> _HOW TO COMPLETE THIS TASK_: Please filter the listing for the string "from" and copy each matching line.

> _DATASET EXCERPT_:
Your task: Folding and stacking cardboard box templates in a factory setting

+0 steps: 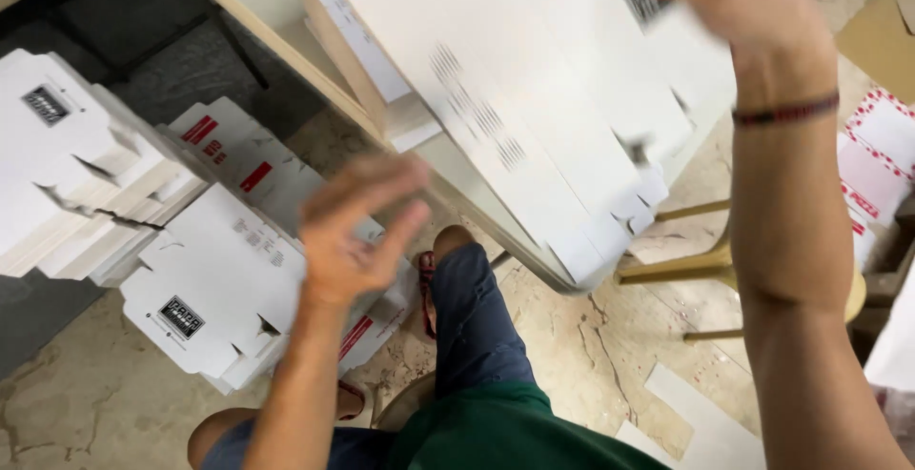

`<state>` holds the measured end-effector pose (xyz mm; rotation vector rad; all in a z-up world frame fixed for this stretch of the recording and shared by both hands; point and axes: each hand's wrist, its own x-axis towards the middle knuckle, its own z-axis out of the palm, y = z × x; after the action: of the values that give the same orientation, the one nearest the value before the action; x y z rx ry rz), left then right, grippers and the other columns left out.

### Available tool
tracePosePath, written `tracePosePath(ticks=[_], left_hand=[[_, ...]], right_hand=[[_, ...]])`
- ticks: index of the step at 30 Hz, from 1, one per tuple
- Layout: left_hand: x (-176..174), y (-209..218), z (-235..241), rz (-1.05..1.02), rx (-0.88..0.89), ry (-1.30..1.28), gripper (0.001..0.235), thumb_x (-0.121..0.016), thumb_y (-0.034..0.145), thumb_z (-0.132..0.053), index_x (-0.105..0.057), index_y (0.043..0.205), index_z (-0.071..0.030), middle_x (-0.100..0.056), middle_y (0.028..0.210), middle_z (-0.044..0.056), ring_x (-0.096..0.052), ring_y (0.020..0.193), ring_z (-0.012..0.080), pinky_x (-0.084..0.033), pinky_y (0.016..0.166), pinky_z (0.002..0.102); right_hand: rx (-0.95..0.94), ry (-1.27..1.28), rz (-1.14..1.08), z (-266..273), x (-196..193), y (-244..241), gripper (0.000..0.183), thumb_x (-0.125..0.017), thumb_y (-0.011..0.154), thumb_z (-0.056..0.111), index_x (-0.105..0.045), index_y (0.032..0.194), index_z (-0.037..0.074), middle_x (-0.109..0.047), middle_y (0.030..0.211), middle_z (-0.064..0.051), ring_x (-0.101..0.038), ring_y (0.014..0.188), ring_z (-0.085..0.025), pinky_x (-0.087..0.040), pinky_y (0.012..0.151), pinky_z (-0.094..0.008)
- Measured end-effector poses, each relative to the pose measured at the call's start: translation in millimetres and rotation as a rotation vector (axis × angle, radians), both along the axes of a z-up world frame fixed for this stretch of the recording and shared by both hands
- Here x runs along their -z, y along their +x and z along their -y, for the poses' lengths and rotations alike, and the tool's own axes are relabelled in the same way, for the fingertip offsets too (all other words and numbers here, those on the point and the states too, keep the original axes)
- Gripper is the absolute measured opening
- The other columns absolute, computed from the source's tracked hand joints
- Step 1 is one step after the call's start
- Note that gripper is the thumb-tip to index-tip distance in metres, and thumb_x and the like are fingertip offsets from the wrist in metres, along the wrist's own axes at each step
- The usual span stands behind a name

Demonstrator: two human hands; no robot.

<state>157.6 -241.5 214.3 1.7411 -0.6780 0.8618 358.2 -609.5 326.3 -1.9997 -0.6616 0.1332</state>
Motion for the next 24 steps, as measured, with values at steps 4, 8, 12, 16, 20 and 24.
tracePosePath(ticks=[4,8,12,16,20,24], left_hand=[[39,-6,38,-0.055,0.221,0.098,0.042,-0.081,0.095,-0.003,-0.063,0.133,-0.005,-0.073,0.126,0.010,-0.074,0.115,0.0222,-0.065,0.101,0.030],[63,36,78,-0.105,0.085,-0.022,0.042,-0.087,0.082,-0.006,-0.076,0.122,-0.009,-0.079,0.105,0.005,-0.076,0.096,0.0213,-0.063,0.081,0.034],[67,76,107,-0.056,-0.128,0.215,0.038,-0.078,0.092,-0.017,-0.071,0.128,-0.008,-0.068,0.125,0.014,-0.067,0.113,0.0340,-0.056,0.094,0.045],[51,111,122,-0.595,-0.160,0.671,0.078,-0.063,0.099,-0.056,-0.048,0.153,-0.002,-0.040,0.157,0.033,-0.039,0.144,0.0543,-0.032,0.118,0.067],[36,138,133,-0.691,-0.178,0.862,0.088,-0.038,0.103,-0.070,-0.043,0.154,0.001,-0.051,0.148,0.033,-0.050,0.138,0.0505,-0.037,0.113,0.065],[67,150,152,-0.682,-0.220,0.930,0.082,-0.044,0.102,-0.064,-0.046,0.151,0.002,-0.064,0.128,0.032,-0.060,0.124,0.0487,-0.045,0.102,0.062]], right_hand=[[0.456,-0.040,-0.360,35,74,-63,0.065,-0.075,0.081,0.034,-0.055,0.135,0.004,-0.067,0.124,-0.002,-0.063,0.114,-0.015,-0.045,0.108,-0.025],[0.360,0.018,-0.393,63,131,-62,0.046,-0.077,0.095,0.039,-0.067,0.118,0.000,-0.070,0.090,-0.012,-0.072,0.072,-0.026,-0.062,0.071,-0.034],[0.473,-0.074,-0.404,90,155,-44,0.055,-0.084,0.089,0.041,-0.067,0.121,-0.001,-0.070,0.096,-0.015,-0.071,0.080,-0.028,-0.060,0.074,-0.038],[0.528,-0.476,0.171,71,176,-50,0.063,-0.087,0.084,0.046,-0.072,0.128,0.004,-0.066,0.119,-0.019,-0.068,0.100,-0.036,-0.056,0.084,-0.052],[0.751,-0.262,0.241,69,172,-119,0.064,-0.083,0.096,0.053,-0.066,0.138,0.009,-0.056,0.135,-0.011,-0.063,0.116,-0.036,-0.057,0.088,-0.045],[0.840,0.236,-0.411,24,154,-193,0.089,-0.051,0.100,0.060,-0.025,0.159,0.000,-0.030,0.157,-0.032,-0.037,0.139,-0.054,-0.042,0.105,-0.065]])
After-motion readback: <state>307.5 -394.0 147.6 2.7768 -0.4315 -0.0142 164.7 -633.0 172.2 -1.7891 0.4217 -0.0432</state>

> _SOLUTION_:
- ticks: index of the step at 30 Hz, from 1, one per tuple
- The other columns absolute, computed from the source's tracked hand joints
- Note that gripper is the thumb-tip to index-tip distance in metres, and thumb_x and the like are fingertip offsets from the wrist in metres, along the wrist's own axes at each step

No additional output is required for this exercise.